Management of a pregnant patient with a history of hypertension who presents with elevated blood pressure and proteinuria.

Billing Considerations

Ensure that all relevant clinical findings are documented to support the diagnosis of O11.4.

Maternal-Fetal Medicine

Documentation Requirements

Comprehensive records of high-risk assessments, including ultrasound findings and laboratory results.

Common Clinical Scenarios

Consultation for a patient with pre-existing hypertension who develops severe pre-eclampsia requiring hospitalization.

Billing Considerations

Focus on the multidisciplinary approach to managing high-risk pregnancies and the need for detailed documentation of interventions.

Coding Guidelines

Inclusion Criteria

Use O11.4 When
  • According to ICD
  • 10 coding guidelines, O11
  • 4 should be used when a patient with pre
  • existing hypertension develops pre
  • eclampsia during pregnancy
  • Coders must ensure that the documentation clearly indicates the timeline of hypertension and the onset of pre
  • eclampsia, as well as any complications that arise

Exclusion Criteria

Do NOT use O11.4 When
No specific exclusions found.

Related ICD-10 Codes

Related CPT Codes

59400CPT Code

Obstetrical care including antepartum care, delivery, and postpartum care

Clinical Scenario

Used for comprehensive care of a patient with O11.4 throughout pregnancy and delivery.

Documentation Requirements

Complete documentation of all visits, assessments, and interventions related to the patient's hypertension and pre-eclampsia.

Specialty Considerations

Obstetricians should ensure that all aspects of care are documented to support the complexity of the case.

ICD-10 Impact

Diagnostic & Documentation Impact

Enhanced Specificity

ICD-10 Improvements

The transition to ICD-10 has allowed for more specific coding of obstetric conditions, including O11.4, which provides better data for tracking maternal health outcomes and improving care protocols.

ICD-9 vs ICD-10

The transition to ICD-10 has allowed for more specific coding of obstetric conditions, including O11.4, which provides better data for tracking maternal health outcomes and improving care protocols.

Reimbursement & Billing Impact

The transition to ICD-10 has allowed for more specific coding of obstetric conditions, including O11.4, which provides better data for tracking maternal health outcomes and improving care protocols.

Resources

Clinical References

  • •
    American College of Obstetricians and Gynecologists (ACOG)
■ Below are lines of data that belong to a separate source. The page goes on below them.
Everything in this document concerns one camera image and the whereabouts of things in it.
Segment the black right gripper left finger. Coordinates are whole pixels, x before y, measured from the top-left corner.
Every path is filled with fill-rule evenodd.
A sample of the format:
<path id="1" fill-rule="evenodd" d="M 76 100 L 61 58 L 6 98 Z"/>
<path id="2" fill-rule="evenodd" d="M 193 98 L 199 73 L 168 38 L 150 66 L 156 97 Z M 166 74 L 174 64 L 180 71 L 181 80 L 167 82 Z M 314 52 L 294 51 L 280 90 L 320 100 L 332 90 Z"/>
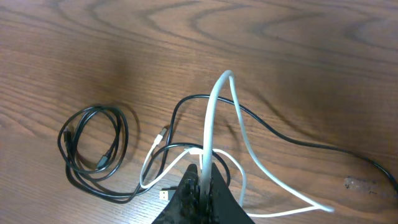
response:
<path id="1" fill-rule="evenodd" d="M 152 224 L 199 224 L 200 186 L 198 169 L 190 164 L 167 206 Z"/>

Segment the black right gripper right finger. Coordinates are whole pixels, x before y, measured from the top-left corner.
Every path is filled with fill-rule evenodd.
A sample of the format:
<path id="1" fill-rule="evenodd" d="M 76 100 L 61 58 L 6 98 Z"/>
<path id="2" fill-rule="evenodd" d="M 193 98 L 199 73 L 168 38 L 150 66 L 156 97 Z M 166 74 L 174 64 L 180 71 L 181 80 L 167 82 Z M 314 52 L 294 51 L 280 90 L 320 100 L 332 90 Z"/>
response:
<path id="1" fill-rule="evenodd" d="M 210 221 L 214 224 L 254 224 L 233 197 L 215 163 L 211 167 Z"/>

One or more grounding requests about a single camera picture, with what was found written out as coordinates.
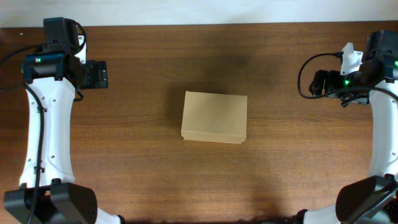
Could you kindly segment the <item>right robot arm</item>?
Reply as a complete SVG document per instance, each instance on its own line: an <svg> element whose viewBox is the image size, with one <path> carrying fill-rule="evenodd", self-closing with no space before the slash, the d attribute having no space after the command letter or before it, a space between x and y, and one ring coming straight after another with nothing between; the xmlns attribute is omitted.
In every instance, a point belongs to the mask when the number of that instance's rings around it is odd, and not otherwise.
<svg viewBox="0 0 398 224"><path fill-rule="evenodd" d="M343 107L369 105L373 149L367 178L344 186L333 205L302 210L291 223L397 223L397 32L370 33L364 51L347 43L333 56L340 70L319 70L309 86L315 100L329 97Z"/></svg>

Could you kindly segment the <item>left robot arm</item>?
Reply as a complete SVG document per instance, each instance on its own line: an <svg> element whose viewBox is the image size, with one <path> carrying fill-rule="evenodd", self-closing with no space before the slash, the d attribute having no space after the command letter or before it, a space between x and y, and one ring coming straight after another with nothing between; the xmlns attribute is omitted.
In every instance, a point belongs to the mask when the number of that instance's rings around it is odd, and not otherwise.
<svg viewBox="0 0 398 224"><path fill-rule="evenodd" d="M86 59L87 37L77 21L44 20L45 42L27 48L21 65L29 101L29 133L19 188L4 194L21 223L117 223L99 208L94 191L75 183L70 158L72 106L83 90L108 87L104 61Z"/></svg>

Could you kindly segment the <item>brown cardboard box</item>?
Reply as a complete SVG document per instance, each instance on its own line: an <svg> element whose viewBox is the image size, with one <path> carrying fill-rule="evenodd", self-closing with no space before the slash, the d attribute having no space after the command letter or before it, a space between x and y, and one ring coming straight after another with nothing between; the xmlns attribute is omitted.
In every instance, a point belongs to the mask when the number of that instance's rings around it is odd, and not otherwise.
<svg viewBox="0 0 398 224"><path fill-rule="evenodd" d="M189 141L242 144L247 116L247 96L186 91L181 136Z"/></svg>

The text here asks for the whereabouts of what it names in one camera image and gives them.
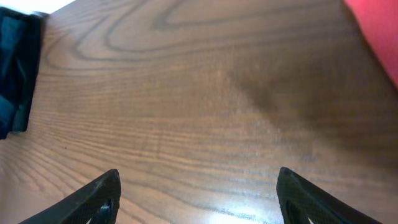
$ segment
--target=red object
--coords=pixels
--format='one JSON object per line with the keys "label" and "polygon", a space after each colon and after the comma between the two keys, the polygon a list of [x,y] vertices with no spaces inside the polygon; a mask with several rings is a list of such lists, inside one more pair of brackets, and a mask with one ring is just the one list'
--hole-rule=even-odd
{"label": "red object", "polygon": [[398,88],[398,0],[345,0]]}

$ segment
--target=brown wooden surface
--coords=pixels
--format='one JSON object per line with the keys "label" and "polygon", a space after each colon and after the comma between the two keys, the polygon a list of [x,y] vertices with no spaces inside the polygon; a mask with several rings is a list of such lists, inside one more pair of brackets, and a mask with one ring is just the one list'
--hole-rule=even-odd
{"label": "brown wooden surface", "polygon": [[118,223],[282,223],[286,166],[395,223],[397,135],[397,93],[341,1],[77,0],[49,19],[0,171],[56,201],[117,168]]}

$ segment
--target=black fabric
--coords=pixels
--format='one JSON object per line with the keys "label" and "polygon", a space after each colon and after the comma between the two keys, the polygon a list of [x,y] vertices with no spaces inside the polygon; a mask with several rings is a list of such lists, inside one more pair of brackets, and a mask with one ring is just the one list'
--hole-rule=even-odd
{"label": "black fabric", "polygon": [[39,68],[41,18],[0,7],[0,139],[26,131]]}

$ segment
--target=table surface
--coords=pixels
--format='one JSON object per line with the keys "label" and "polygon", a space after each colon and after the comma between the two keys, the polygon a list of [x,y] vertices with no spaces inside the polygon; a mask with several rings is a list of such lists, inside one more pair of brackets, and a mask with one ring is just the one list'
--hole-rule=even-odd
{"label": "table surface", "polygon": [[77,0],[48,20],[0,173],[53,203],[118,169],[118,223],[282,223],[289,167],[394,223],[397,135],[397,92],[341,1]]}

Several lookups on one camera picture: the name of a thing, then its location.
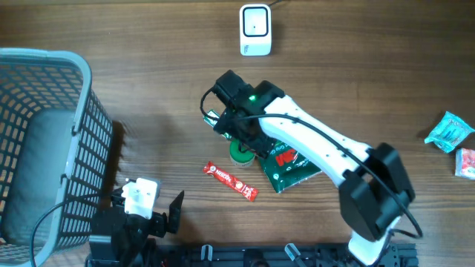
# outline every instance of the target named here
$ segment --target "red logo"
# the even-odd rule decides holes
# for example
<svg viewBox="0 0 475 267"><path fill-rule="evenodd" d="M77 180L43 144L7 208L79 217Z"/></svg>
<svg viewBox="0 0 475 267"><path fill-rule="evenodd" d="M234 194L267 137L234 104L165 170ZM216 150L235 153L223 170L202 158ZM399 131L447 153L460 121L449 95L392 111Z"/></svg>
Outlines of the red logo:
<svg viewBox="0 0 475 267"><path fill-rule="evenodd" d="M284 166L285 163L292 162L297 159L298 152L295 149L289 149L288 151L283 152L275 157L277 164L280 167Z"/></svg>

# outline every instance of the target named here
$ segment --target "pink package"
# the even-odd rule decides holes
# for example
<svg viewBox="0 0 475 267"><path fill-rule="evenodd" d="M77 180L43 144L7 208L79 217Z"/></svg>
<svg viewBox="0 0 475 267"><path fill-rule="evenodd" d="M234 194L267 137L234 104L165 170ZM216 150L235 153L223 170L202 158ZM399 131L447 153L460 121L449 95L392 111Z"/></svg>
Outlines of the pink package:
<svg viewBox="0 0 475 267"><path fill-rule="evenodd" d="M456 152L455 176L475 179L475 151L460 148Z"/></svg>

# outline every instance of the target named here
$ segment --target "green lid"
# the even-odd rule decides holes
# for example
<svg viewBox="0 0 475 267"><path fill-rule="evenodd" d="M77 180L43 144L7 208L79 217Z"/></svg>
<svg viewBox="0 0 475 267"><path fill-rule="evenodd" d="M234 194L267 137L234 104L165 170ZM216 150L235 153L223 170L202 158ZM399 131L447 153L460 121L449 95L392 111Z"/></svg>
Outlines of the green lid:
<svg viewBox="0 0 475 267"><path fill-rule="evenodd" d="M254 153L251 151L241 153L239 151L239 140L236 139L231 141L231 145L229 146L229 154L231 155L231 159L241 164L251 162L255 157Z"/></svg>

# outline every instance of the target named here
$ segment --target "wire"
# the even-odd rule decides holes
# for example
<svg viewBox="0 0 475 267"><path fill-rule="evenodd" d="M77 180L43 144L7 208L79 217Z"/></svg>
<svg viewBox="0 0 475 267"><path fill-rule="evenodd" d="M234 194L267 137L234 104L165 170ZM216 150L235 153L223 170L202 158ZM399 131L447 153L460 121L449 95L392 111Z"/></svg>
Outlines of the wire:
<svg viewBox="0 0 475 267"><path fill-rule="evenodd" d="M201 113L203 114L203 116L205 116L206 118L217 121L217 120L219 120L219 118L215 118L215 117L213 117L213 116L208 115L208 114L205 112L205 110L203 109L203 105L204 105L204 103L205 103L205 99L206 99L206 97L209 95L209 93L211 93L211 92L213 91L213 89L214 89L214 88L209 88L209 90L207 90L206 93L203 94L203 96L201 97L200 111L201 111Z"/></svg>
<svg viewBox="0 0 475 267"><path fill-rule="evenodd" d="M273 6L274 4L277 4L277 3L279 3L279 2L282 2L282 0L275 0L275 1L273 1L272 3L268 4L267 6L271 7L271 6Z"/></svg>
<svg viewBox="0 0 475 267"><path fill-rule="evenodd" d="M35 224L35 227L33 228L33 231L31 232L31 237L30 237L30 262L31 262L31 265L32 267L36 267L36 262L35 262L35 254L34 254L34 251L33 251L33 247L34 247L34 243L35 243L35 234L36 234L36 231L38 230L38 227L41 225L41 223L43 222L44 219L46 219L46 217L53 213L53 211L55 211L56 209L58 208L61 208L71 202L75 202L77 200L83 200L83 199L87 199L87 198L90 198L90 197L102 197L102 194L100 193L97 193L97 194L87 194L87 195L84 195L84 196L79 196L79 197L73 197L73 198L70 198L69 200L65 200L61 203L58 203L56 205L54 205L53 207L51 207L49 210L47 210L40 218L39 220L36 222Z"/></svg>
<svg viewBox="0 0 475 267"><path fill-rule="evenodd" d="M342 151L345 155L347 155L349 158L351 158L353 161L355 161L358 165L360 165L369 175L371 175L376 181L378 181L382 188L396 201L396 204L398 207L402 210L402 213L404 213L407 218L409 219L410 223L414 226L416 229L417 235L412 234L408 231L404 230L399 230L399 229L393 229L392 232L394 233L400 233L403 235L406 235L408 237L412 237L414 239L420 239L424 236L422 233L422 229L420 225L417 223L416 219L414 216L411 214L411 212L404 206L404 204L401 202L401 200L394 194L394 192L379 178L378 175L376 175L371 169L369 169L359 158L357 158L353 153L348 151L343 145L340 143L336 142L332 137L328 136L325 132L322 130L318 129L317 127L311 125L308 122L305 122L297 117L294 116L289 116L289 115L284 115L284 114L261 114L261 115L254 115L254 116L246 116L242 118L236 118L237 120L245 120L245 119L260 119L260 118L282 118L282 119L289 119L292 120L294 123L300 123L303 126L306 126L310 130L316 132L317 134L321 135L323 138L331 142L337 149Z"/></svg>

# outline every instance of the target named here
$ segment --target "basket bottom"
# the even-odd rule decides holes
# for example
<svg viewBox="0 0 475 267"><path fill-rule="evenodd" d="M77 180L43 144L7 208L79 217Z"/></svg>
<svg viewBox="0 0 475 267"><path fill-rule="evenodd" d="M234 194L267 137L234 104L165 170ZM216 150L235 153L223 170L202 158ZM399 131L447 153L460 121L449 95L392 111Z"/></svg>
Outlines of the basket bottom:
<svg viewBox="0 0 475 267"><path fill-rule="evenodd" d="M1 235L9 244L28 245L36 221L55 205L73 118L73 111L50 109L30 120L1 224ZM49 216L38 228L35 245L48 240L51 220Z"/></svg>

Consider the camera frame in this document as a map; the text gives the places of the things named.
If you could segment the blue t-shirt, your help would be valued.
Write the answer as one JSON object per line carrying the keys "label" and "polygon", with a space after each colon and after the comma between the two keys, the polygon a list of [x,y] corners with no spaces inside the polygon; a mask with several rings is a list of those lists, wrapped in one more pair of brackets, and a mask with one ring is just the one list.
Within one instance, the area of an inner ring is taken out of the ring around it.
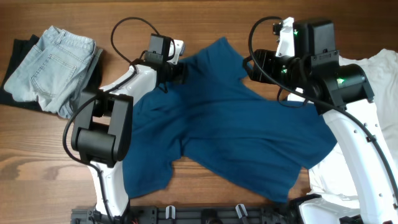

Coding & Billing References

  • •
    American College of Obstetricians and Gynecologists (ACOG)

Frequently Asked Questions

What is the difference between pre-existing hypertension and gestational hypertension?

Pre-existing hypertension is diagnosed before pregnancy or before 20 weeks of gestation, while gestational hypertension occurs after 20 weeks without prior history. Accurate documentation is crucial for proper coding.